Cette réunion a également permis de mettre en lumière les avancées réalisées au niveau de l’ensemble des axes du programme. Ainsi, dans le secteur de l’équipement, les travaux de mise à niveau des 4 tronçons de la route nationale N°7 connaissent une progression allant de 35% à 80% pour un budget de 665 millions de dirhams, en plus de 118 km de routes en cours de construction.
Parallèlement, dans le domaine de l’eau, les efforts se sont concentrés sur l’amélioration de l’accès à l’eau potable pour les populations rurales. Les projets de raccordement au réseau de distribution d’eau dans les provinces d’Al-Haouz, Azilal, Chichaoua, Ouarzazate et Taroudant ont ainsi progressé de manière significative, avec un taux d’avancement de 52%.
La réunion a par ailleurs permis de faire le point sur l’avancement de l’opération de soutien et d’accompagnement des commerçants en vue de la construction et de la réhabilitation de leurs points de vente, opération qui a bénéficié à 1610 commerçants.
Malgré l’ampleur des aides déployées et les efforts officiels engagés dans la reconstruction, de nombreux sinistrés vivent encore dans des conditions précaires. La Coordination nationale des victimes du séisme alerte sur la situation de centaines de familles qui, deux ans après la catastrophe, survivent toujours sous des tentes en plastique usées, dans un environnement marqué par l’insalubrité et l’abandon. Si le bilan global offre des raisons d’espérer, il rappelle aussi l’importance de ne pas oublier ceux qui restent en marge de la relance. C’est un appel à la solidarité et à la mémoire collective, pour continuer à soutenir ces familles bien au-delà de l’urgence.
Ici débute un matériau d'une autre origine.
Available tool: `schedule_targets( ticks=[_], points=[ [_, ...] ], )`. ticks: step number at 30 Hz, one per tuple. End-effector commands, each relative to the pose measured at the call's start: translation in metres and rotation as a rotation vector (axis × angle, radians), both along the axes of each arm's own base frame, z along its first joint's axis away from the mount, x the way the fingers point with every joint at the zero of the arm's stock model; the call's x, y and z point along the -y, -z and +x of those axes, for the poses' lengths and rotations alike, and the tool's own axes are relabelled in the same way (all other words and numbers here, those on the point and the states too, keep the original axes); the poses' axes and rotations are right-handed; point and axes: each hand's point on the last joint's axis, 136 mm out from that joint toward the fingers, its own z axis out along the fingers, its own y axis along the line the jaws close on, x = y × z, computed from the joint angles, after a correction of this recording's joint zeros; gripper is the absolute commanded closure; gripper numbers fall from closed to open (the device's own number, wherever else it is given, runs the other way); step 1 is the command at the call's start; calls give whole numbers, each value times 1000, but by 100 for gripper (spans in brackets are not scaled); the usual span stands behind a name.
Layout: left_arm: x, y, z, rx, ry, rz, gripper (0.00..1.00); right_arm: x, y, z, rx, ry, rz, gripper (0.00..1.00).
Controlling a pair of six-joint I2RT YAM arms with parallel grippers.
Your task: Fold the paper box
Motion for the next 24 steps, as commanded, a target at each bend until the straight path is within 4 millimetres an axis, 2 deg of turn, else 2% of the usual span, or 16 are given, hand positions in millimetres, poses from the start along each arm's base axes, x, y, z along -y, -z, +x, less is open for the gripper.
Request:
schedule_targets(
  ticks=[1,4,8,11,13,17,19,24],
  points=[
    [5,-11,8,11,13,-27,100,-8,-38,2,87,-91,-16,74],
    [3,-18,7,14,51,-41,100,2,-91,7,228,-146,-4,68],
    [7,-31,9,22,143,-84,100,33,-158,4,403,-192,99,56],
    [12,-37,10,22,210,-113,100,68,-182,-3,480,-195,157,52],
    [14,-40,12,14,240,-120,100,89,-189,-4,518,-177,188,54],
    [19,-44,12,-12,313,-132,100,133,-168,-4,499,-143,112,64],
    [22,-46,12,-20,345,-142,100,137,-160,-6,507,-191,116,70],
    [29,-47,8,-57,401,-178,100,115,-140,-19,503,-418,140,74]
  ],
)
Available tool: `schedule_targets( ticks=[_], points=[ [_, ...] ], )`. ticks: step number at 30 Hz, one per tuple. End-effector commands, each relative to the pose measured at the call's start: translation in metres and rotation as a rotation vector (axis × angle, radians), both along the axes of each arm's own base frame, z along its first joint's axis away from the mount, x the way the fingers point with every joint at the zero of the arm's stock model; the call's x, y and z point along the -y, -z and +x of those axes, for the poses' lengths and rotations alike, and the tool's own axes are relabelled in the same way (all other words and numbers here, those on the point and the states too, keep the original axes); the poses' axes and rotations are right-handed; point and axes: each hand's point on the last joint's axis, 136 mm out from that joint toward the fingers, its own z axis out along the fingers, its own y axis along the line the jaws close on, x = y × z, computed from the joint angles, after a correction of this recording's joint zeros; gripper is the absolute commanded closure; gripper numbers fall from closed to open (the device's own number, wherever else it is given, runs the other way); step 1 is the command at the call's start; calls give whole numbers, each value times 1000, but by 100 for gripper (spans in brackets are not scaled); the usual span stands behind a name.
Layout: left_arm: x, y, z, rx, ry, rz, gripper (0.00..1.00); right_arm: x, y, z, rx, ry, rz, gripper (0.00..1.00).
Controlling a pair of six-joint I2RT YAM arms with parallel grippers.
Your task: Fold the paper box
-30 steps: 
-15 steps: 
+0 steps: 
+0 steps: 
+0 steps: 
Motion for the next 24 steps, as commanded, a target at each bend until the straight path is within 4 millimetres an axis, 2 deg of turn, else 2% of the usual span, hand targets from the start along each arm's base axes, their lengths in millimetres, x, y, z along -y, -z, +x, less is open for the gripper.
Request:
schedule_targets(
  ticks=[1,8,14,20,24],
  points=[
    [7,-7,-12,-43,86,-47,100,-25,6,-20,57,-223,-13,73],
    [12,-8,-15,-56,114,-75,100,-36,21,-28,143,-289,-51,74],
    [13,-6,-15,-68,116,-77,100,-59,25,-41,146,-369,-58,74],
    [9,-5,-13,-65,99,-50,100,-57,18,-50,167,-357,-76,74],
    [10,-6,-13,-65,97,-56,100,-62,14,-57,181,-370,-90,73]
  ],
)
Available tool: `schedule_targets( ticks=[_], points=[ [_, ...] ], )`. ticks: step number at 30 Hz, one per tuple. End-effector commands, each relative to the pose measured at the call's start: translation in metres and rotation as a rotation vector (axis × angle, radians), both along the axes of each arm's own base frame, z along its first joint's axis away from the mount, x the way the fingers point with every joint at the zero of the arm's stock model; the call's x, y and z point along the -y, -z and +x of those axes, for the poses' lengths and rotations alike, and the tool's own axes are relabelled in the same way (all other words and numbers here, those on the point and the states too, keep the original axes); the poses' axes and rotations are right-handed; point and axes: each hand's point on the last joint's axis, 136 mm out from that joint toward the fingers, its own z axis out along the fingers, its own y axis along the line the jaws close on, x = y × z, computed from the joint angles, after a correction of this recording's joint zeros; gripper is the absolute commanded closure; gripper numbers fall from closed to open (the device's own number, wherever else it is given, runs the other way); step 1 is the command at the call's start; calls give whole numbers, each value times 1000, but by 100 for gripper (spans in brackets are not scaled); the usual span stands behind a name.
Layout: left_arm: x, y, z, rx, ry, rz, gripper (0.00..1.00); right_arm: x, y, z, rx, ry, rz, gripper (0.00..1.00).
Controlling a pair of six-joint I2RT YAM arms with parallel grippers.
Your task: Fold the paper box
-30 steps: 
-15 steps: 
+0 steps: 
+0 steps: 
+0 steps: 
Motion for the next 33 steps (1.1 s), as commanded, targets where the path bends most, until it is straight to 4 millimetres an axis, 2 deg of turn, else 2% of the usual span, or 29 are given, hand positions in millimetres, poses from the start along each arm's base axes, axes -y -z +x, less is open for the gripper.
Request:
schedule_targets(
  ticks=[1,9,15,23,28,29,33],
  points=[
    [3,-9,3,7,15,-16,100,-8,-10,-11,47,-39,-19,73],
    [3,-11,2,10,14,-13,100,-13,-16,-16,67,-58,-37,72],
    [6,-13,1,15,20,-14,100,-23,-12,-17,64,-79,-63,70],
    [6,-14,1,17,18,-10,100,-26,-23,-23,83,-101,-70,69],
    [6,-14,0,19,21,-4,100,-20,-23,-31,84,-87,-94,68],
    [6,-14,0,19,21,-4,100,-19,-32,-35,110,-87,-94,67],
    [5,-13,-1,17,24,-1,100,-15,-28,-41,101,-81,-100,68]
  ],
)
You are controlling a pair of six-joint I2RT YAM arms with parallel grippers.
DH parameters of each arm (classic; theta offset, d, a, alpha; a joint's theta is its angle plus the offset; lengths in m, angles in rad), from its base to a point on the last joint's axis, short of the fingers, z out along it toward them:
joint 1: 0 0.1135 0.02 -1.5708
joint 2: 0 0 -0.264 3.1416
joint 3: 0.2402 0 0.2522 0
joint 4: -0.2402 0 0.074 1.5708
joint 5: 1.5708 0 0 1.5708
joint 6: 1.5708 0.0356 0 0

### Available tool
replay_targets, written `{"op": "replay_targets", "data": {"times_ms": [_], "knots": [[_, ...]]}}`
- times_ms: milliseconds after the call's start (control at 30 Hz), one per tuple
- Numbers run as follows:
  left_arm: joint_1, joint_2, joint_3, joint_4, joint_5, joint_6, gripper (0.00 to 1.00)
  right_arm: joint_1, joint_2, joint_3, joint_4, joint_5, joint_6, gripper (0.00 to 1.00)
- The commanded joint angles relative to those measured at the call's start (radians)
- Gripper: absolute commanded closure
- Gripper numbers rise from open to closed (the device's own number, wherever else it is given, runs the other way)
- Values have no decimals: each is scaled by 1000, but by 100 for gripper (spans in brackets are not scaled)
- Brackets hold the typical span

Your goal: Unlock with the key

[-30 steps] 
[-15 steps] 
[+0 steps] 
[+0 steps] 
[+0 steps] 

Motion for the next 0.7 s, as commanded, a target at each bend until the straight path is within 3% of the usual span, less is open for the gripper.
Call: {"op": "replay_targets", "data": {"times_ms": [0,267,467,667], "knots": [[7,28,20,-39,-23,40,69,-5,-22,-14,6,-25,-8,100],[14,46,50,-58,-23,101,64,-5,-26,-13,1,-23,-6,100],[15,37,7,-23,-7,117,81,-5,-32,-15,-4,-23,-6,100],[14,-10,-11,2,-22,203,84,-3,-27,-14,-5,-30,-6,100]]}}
En complément, quatre stations photovoltaïques ont été installées, vingt latrines et douches construites, et plus de 4.000 ménages qui ont reçu une aide alimentaire. Une assistance à la reconstruction est également en cours. À ce jour, près de 30.000 personnes ont bénéficié des services de Reach Out Foundation, dont 22.250 en 2024.
Quels sont aujourd’hui les principaux défis qui subsistent dans les zones les plus isolées ?
La relance économique est également urgente, car de nombreuses personnes ont perdu leur emploi ou leurs activités agricoles et d’élevage. Il est aussi crucial de sauvegarder l’identité des territoires à travers la préservation des habitats vernaculaires, véritable levier pour l’éco-tourisme. Le réaménagement des sentiers et des pistes rurales est nécessaire pour améliorer l’accessibilité et renforcer le tourisme de nature.
Pourquoi de nombreuses familles sinistrées déclarent-elles encore vivre dans la précarité malgré le bilan positif du gouvernement ?
Dans un communiqué publié récemment, la Coordination a alerté sur une réalité préoccupante, des milliers de foyers attendent toujours le versement des indemnités promises, tandis que des dossiers légitimes seraient systématiquement écartés. Face à ces rejets, des familles entières ont été contraintes de quitter leurs villages natals pour s’installer en ville, aggravant ainsi leur précarité sociale et économique.
Par ailleurs, lorsque les aides arrivent, elles se limitent souvent à des réparations partielles, forçant de nombreux sinistrés à contracter des dettes lourdes pour achever des constructions laissées incomplètes. Cette situation révèle que, malgré les avancées officielles, la route vers une reconstruction véritable et équitable reste semée d’embûches pour ceux qui ont tout perdu.